Devops Best Practices For Digital Sports Entertainment, Part Two
Devops Best Practices For Digital Sports Entertainment, Part Two
Chris Johnson | VP, Engineering
August 22, 2017
In our previous post we talked about the work that was done to get Major League Soccer’s (MLS Digital) AWS platform into a reliably identifiable healthy state. With that done, the platform had enough stability for us to begin work to ensure capacity was being used efficiently.
Remember that each club site was its own Drupal instance. MLS had chosen to host each site on a separate instance of the codebase which allowed them the flexibility of slowly rolling out updates among all of the clubs.
The drawback, however, was that this placed particular constraints on the infrastructure due to the size of the codebase and system requirements when multiplied across 20 sites. The desired benefits of this setup could be achieved without the need for a distinct codebase for each site instance as only a codebase for each live version was really needed. In the end, we moved to a traditional multi-site approach.
Choosing a Multi-site architecture
Before multisite, the deployed codebase for all 20 sites had an aggregated footprint of 2500MB and the RAM needed for the different site instances led to a need to choose M3.large instances at AWS. Switching to a traditional multi-site architecture cut our deployed footprint to approximately 150MB (from 2500MB).
Since all sites share a common codebase, PHP’s opcode cache only needed to store an object once, versus caching the same object for 20+ different sites. This allowed us to keep more of the site in opcode cache, and to serve pages faster.
By reducing the RAM required, we would be able to go from an M3.large to the newer C4.xlarge instance which is cheaper and faster. Another huge performance leap came from upgrading to PHP 5.5. The PHP 5.5 upgrade required us to make some minor code changes, mostly changing how variables are referenced. We also needed to make a few changes in the codebase to support the move to multi-site. Overall, these two changes gained us a 40% performance increase.
Load Testing and Performance Tuning
Having addressed what could be done at the architectural and system level, there were also application level enhancements to be found. The load tests done as part of investigating the health check issue showed that the database was slow to execute certain queries under high load. High load was defined as ~100 concurrent cache-busted requests to a single server.
We ran some profiling against the site and generated flame graphs from the data. Our lead developer analyzed the flame graphs and determined there was an issue related to a slow View query in Drupal. He was able to rebuild the feature using custom code in a Bean instead of Views, which led to some massive performance improvements on these pages.
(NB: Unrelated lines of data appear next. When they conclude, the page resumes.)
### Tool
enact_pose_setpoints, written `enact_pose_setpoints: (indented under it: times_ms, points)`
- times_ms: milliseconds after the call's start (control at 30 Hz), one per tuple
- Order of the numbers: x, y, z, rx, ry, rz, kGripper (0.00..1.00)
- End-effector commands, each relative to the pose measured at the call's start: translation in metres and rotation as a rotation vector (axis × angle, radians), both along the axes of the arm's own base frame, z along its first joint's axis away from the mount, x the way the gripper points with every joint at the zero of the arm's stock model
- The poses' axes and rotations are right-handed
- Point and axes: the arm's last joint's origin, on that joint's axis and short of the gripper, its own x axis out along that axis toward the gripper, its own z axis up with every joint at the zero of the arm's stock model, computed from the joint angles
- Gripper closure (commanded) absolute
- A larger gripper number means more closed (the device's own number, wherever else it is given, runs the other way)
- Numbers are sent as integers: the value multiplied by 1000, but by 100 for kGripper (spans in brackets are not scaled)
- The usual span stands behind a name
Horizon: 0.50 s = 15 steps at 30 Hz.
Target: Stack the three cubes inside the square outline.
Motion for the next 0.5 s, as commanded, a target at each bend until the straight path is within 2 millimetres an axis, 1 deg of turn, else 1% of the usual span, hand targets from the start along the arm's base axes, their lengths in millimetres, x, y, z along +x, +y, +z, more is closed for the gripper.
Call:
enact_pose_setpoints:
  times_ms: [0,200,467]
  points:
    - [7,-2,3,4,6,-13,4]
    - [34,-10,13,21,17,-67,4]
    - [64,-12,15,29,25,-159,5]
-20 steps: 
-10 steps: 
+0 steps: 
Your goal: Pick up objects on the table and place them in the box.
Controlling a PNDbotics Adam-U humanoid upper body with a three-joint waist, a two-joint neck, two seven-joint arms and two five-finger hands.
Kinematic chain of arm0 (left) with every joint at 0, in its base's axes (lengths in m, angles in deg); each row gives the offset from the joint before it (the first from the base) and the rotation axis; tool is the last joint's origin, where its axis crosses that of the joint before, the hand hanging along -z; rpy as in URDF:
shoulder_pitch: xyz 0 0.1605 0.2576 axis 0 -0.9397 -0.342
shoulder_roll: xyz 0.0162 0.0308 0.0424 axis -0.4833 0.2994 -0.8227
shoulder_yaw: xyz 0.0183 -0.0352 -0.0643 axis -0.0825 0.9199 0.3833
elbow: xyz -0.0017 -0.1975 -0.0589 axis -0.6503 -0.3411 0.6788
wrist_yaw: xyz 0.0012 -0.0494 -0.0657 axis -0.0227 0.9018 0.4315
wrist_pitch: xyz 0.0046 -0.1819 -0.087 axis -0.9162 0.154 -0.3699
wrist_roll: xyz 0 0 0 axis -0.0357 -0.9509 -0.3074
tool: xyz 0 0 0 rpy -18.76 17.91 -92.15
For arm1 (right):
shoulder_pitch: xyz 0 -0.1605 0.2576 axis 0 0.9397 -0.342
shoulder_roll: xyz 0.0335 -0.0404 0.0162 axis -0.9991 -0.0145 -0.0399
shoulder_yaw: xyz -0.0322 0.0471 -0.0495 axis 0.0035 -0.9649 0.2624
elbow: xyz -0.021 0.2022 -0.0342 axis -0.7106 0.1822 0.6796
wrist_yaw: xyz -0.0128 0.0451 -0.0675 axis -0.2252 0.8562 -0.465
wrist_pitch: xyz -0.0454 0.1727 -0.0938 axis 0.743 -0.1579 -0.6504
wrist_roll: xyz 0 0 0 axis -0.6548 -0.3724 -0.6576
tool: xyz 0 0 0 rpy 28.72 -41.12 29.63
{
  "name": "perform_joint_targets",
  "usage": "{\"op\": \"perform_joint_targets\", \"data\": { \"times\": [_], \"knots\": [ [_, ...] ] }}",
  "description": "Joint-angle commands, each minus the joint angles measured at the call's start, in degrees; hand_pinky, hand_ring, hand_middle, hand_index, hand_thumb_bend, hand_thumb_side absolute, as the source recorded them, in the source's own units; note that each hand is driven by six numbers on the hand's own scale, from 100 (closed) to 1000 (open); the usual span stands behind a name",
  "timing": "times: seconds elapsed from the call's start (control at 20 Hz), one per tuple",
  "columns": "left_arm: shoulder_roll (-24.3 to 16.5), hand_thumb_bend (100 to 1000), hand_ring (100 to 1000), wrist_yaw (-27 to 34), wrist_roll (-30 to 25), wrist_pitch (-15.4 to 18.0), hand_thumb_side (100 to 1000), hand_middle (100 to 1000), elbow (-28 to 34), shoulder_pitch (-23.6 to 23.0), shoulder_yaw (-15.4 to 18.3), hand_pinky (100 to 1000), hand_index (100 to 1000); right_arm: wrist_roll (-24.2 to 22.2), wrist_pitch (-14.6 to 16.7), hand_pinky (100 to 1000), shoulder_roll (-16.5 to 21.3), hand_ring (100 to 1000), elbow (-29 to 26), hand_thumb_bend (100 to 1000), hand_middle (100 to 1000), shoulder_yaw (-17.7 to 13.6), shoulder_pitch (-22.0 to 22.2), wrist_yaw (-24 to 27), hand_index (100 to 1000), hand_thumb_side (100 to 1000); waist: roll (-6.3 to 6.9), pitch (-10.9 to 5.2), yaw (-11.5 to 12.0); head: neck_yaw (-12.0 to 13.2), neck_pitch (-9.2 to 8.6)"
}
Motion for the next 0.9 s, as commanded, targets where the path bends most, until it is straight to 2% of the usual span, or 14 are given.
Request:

An Infrastructure Built For Traffic Spikes
In the lead up to Decision Day, where every team in the league faced off against one another over the course of four hours, we needed to predict how the MLS sites and infrastructure would react to a large influx of traffic. We turned to our preferred load testing stack: JMeter load tests run through BlazeMeter’s excellent load test service, and also set up New Relic and its PHP agent to pull transaction traces and aggregate PHP performance information without needing to pull traces and generate flame graphs using a tool like XHProf.
We devised a set of load tests that simulated real-world access patterns to the site including some random 404s and other flows to exercise the LEMP stack and not just Varnish. As we tested, we started noticing two major detriments to site performance.
The MLS platform was originally architected to run in 2 AWS regions at any given time with a read/write RDS database in the primary region, read-only in the secondary region and using latency-based routing to connect visitors to an appropriate datacenter. Since Drupal’s object cache was stored in Amazon ElastiCache, the database in the secondary region could be run read-only with a small core patch and a module called Orbital Cache Nuke that coordinated cache clears across the two regions.
We also consulted with MLS Digital stakeholders and determined that serving the site out of 2 regions simultaneously was not a priority for their business so long as the secondary region was still available for disaster recovery purposes. As we looked into slow transactions, we discovered that a considerable amount of PHP execution time was being spent in the Autoslave driver.
Autoslave works by providing a different database driver and a different default cache class that wraps the other cache classes. In the course of testing we discovered that any time the memcache driver had a miss, Autoslave would recalculate the list of which tables to get from which server at a considerable cost in CPU use. In some traces, Autoslave was responsible for 60% or more of the CPU time in generating the request. We applied a band-aid by moving to a larger ElastiCache instance which resulted in a smaller number of memcache cache misses that triggered Autoslave’s considerable CPU use.
Even worse, the read/write split we were getting from Autoslave was simply not very high, usually hovering around 5% of queries sent to the read-only replica server. Given this low split percentage, we decided to run another load test with Autoslave disabled. The throughput more than tripled on the same hardware, and we knew that disabling Autoslave was the correct next move.
The net result looks like this as shown in New Relic. This was prepared by Brian Aznar, MLS’s Director of Engineering to share the work we did to improve the MP7 platform. The event marked #3 was when we increased the size of the ElastiCache instance, and #4 is when we disabled AutoSlave completely.
Here’s an additional view from DataDog, MLS’s metrics and monitoring system. You’ll notice the considerable drop in load average and CPU usage, as well as the fact that the autoscaling pool was able to stay at two instances consistently after disabling autoslave. Later in the month we reduced the instance size in the autoscaling pool and two instances were still sufficient to handle the traffic.
These load tests and performance improvements actually spanned a period where we worked on the third aspect needed for autoscaling - bringing capacity online quickly, which I’ll cover in the next post.
This iterative approach is typical as fixing an issue results in the need to identify the next bottleneck or next most important valuable step for your business. The ability to bring on capacity quickly and automatically may be more important than whether that capacity is being used most efficiently if it is needed to buy your team time to dig into other issues which may exist.